* **EXERCISE**
Starting at the line below holding "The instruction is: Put" and stopping at the line holding "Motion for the", print every line exactly, both ends included, and leave the rest out.

-- -- --

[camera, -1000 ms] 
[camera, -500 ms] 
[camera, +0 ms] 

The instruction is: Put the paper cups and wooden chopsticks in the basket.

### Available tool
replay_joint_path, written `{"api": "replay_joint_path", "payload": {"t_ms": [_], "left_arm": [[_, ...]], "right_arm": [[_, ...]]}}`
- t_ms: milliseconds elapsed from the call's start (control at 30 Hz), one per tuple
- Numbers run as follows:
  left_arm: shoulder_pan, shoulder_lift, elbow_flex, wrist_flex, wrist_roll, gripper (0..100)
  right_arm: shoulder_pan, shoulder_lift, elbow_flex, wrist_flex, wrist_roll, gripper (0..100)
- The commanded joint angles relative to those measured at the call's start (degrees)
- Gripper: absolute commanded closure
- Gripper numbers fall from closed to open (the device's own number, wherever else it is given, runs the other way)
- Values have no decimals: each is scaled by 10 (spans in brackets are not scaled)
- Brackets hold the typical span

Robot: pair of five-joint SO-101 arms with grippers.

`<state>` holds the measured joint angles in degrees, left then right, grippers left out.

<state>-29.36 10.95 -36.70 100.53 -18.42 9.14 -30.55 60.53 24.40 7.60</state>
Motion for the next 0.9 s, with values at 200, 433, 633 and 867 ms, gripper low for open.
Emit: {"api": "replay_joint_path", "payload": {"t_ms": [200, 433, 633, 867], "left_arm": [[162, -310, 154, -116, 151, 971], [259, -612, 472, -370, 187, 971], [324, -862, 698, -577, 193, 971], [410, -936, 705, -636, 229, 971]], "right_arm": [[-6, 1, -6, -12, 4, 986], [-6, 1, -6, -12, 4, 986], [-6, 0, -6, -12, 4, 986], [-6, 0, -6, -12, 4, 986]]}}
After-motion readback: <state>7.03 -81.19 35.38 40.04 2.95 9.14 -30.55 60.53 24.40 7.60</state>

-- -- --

* **SOLVED PROBLEM**
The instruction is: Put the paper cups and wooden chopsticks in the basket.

### Available tool
replay_joint_path, written `{"api": "replay_joint_path", "payload": {"t_ms": [_], "left_arm": [[_, ...]], "right_arm": [[_, ...]]}}`
- t_ms: milliseconds elapsed from the call's start (control at 30 Hz), one per tuple
- Numbers run as follows:
  left_arm: shoulder_pan, shoulder_lift, elbow_flex, wrist_flex, wrist_roll, gripper (0..100)
  right_arm: shoulder_pan, shoulder_lift, elbow_flex, wrist_flex, wrist_roll, gripper (0..100)
- The commanded joint angles relative to those measured at the call's start (degrees)
- Gripper: absolute commanded closure
- Gripper numbers fall from closed to open (the device's own number, wherever else it is given, runs the other way)
- Values have no decimals: each is scaled by 10 (spans in brackets are not scaled)
- Brackets hold the typical span

Robot: pair of five-joint SO-101 arms with grippers.

`<state>` holds the measured joint angles in degrees, left then right, grippers left out.

<state>-29.36 10.95 -36.70 100.53 -18.42 9.14 -30.55 60.53 24.40 7.60</state>
Motion for the next 0.9 s, with values at 200, 433, 633 and 867 ms, gripper low for open.

That concludes the response.